● PROBLEM DETAILS
The line containing "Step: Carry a" and every line after it, through the last one below: output exactly these and nothing else.

● RECORDS FOR THE TASK
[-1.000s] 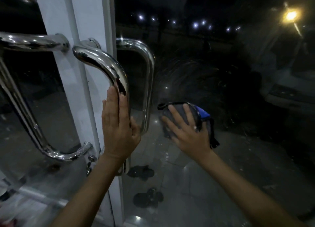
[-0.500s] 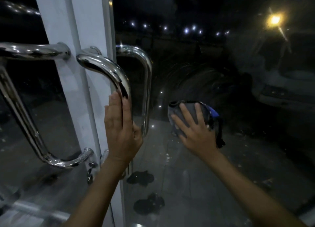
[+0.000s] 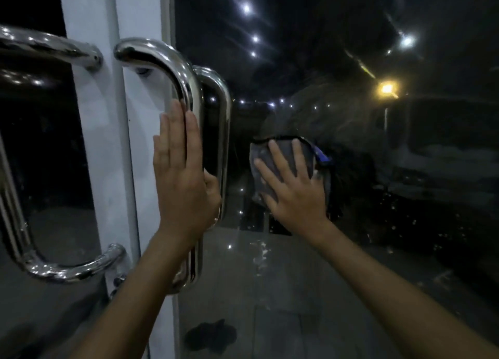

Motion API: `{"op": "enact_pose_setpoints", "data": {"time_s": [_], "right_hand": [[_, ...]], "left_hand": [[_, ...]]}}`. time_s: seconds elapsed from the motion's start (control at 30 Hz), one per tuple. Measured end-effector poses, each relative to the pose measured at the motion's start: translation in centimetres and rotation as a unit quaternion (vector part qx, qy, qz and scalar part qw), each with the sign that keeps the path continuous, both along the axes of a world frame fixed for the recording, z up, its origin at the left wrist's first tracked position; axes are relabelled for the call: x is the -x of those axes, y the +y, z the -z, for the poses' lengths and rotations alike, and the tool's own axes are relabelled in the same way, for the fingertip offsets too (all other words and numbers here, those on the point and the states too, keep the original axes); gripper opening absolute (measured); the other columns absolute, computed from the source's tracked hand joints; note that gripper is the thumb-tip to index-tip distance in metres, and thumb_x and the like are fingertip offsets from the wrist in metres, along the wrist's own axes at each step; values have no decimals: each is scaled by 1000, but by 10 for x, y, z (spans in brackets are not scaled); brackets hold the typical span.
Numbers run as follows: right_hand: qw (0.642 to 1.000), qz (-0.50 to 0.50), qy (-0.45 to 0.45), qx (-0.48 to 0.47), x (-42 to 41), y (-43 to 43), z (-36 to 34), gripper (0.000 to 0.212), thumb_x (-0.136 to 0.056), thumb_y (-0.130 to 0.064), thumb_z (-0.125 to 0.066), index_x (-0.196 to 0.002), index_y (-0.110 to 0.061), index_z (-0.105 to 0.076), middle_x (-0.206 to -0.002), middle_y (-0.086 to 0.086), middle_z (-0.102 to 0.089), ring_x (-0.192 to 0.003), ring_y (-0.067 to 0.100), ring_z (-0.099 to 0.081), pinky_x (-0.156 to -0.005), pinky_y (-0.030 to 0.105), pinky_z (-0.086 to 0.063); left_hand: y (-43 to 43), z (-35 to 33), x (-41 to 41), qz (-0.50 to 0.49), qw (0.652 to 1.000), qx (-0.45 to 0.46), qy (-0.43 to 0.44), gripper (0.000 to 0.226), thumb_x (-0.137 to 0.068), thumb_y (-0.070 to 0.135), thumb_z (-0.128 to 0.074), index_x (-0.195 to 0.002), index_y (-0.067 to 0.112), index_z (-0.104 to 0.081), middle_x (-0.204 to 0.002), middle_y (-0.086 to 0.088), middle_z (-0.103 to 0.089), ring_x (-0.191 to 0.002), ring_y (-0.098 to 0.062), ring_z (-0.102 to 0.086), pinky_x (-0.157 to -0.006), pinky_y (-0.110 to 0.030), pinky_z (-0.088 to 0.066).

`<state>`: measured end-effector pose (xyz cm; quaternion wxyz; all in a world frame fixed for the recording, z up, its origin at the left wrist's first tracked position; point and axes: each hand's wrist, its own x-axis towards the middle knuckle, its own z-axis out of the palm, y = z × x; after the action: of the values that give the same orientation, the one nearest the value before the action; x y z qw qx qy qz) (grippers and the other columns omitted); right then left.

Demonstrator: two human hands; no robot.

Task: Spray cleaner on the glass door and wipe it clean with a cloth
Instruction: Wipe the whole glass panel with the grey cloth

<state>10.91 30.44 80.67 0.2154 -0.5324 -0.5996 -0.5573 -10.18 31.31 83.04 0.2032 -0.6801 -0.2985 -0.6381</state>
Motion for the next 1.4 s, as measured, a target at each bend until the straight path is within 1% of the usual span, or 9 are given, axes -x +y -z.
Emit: {"op": "enact_pose_setpoints", "data": {"time_s": [0.07, 0.3, 0.43, 0.57, 0.9, 1.07, 1.2, 1.3, 1.4], "right_hand": [[1000, 2, -5, -4, -23, -13, 17, 62, -89, -46, -52, -147, -31, -36, -159, 3, -24, -146, 37, -17, -98, 55, -33], [980, 9, 161, -119, 1, 5, -35, 59, -94, -50, -38, -150, -32, -30, -162, 5, -18, -147, 41, -10, -114, 61, -2], [992, -11, 91, -82, 41, 33, -8, 61, -92, -53, -36, -148, -31, -35, -161, 5, -20, -147, 41, -12, -112, 63, -7], [998, -19, 18, -54, 20, 24, 40, 57, -92, -52, -37, -144, -30, -43, -160, 3, -25, -147, 36, -18, -100, 60, -34], [977, 14, 173, -124, 30, 19, -16, 68, -92, -62, -30, -152, -30, -27, -163, 3, -13, -148, 39, -4, -113, 63, -1], [996, 18, 58, -61, -15, -5, 28, 66, -90, -62, -39, -149, -33, -32, -162, 1, -16, -149, 33, -8, -109, 64, -22], [973, 45, 181, -133, -56, -26, 4, 64, -92, -59, -34, -151, -35, -27, -163, 0, -14, -149, 34, -7, -112, 64, -9], [940, 41, 290, -177, -41, -18, -40, 65, -95, -58, -33, -153, -35, -17, -164, 0, -5, -149, 35, 1, -114, 63, -1], [955, 31, 237, -175, -26, -8, -30, 66, -95, -60, -31, -154, -33, -19, -164, 2, -7, -149, 36, 0, -114, 61, 0]], "left_hand": [[-2, 3, 0, -1, 1000, -2, -1, 85, -72, -10, -49, -148, -3, -11, -155, -27, -10, -145, -36, -6, -119, -49, -13], [2, 6, 0, 13, 1000, -23, -11, 91, -69, -12, -48, -150, 1, -8, -159, -18, -3, -147, -32, -1, -119, -45, -14], [7, 12, -3, 7, 999, -33, -17, 91, -70, -8, -47, -151, 3, -7, -160, -14, -3, -147, -30, 0, -120, -41, -10], [8, 17, -3, 6, 999, -47, -20, 89, -71, -8, -48, -151, 3, -8, -160, -13, -3, -147, -31, -1, -120, -42, -11], [2, 21, 2, -148, 983, -75, 79, 83, -79, 16, -54, -150, 1, -14, -159, -16, -5, -146, -34, -1, -118, -48, -5], [-1, 17, 3, -151, 983, -67, 82, 85, -76, 14, -60, -149, 3, -16, -159, -17, -7, -146, -36, -3, -118, -50, -4], [-7, 20, -2, -191, 972, -53, 127, 82, -78, 28, -56, -148, 2, -21, -159, -18, -2, -146, -36, 4, -118, -52, 2], [-9, 31, -22, -178, 969, -74, 156, 75, -79, 35, -46, -145, 1, -32, -157, -20, -13, -146, -36, -8, -117, -53, -5], [-3, 43, -51, -86, 981, -59, 164, 75, -79, 39, -36, -145, 3, -32, -156, -17, -19, -145, -31, -16, -117, -51, -15]]}}
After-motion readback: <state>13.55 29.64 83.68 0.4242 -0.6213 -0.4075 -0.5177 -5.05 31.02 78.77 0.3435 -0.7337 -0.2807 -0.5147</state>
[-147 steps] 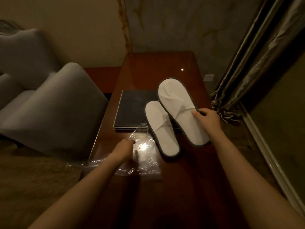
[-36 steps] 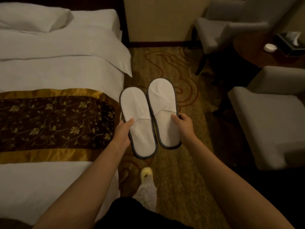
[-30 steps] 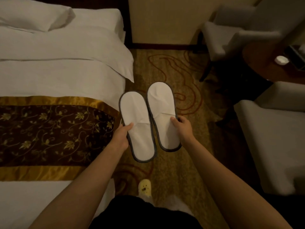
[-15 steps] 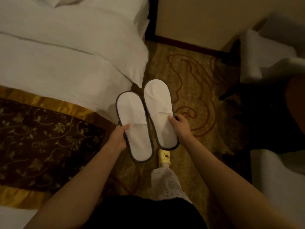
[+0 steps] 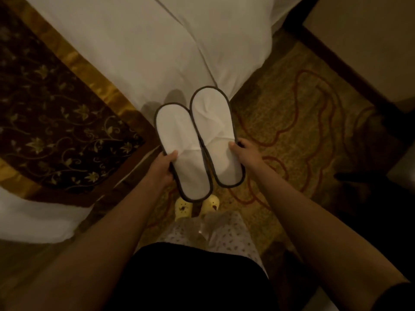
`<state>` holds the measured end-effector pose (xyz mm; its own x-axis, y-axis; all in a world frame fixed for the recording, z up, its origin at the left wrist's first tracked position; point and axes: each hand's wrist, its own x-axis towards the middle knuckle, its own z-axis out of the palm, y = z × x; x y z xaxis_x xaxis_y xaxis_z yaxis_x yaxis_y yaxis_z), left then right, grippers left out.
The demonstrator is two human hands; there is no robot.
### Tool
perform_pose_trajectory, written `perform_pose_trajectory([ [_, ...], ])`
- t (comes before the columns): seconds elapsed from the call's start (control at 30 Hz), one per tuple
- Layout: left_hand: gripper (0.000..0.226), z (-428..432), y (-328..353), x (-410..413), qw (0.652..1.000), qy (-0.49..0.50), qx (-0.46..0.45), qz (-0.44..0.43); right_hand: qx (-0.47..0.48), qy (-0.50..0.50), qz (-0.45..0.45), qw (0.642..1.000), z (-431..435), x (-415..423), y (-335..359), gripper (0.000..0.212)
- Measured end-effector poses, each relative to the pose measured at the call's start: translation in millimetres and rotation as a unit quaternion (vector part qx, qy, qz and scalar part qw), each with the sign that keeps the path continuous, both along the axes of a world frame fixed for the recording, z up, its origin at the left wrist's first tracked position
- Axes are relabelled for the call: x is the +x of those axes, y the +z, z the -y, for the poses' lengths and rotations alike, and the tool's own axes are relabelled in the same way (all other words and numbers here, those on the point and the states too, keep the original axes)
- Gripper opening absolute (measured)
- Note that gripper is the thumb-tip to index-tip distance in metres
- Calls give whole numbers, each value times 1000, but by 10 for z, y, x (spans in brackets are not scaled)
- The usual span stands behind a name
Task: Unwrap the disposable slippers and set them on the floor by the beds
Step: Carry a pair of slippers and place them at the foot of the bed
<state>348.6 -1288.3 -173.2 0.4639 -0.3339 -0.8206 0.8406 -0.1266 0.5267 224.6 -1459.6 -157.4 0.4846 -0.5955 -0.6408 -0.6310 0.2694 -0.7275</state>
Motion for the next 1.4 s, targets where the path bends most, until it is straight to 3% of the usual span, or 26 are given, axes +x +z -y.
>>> perform_pose_trajectory([
  [0.23, 42, 136, -218, -161, 993, 116, 13, 7, 62, 93, -16, 994, 348, 141, -283, 39],
  [0.43, 38, 242, -803, -507, 971, 239, 32, -1, 80, 198, -44, 976, 608, 227, -833, 46],
  [0.87, 39, 78, -2852, -942, 936, 348, 52, -9, 81, 315, -36, 945, 583, 209, -2964, 42],
  [1.17, 41, -217, -4561, -1037, 920, 388, 56, -22, 65, 291, -29, 954, 317, 249, -4700, 39],
  [1.4, 38, -470, -5464, -862, 920, 384, 82, 6, 52, 272, -39, 960, 24, 548, -5742, 39],
])
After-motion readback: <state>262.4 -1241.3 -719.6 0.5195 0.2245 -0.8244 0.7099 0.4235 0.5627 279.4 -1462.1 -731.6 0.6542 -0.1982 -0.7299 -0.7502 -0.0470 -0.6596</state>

● ANSWER SECTION
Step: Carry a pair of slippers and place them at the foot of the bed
<state>348.6 -1288.3 -173.2 0.4639 -0.3339 -0.8206 0.8406 -0.1266 0.5267 224.6 -1459.6 -157.4 0.4846 -0.5955 -0.6408 -0.6310 0.2694 -0.7275</state>
Motion for the next 1.4 s, targets where the path bends most, until it is straight to 3% of the usual span, or 26 are given, axes +x +z -y.
>>> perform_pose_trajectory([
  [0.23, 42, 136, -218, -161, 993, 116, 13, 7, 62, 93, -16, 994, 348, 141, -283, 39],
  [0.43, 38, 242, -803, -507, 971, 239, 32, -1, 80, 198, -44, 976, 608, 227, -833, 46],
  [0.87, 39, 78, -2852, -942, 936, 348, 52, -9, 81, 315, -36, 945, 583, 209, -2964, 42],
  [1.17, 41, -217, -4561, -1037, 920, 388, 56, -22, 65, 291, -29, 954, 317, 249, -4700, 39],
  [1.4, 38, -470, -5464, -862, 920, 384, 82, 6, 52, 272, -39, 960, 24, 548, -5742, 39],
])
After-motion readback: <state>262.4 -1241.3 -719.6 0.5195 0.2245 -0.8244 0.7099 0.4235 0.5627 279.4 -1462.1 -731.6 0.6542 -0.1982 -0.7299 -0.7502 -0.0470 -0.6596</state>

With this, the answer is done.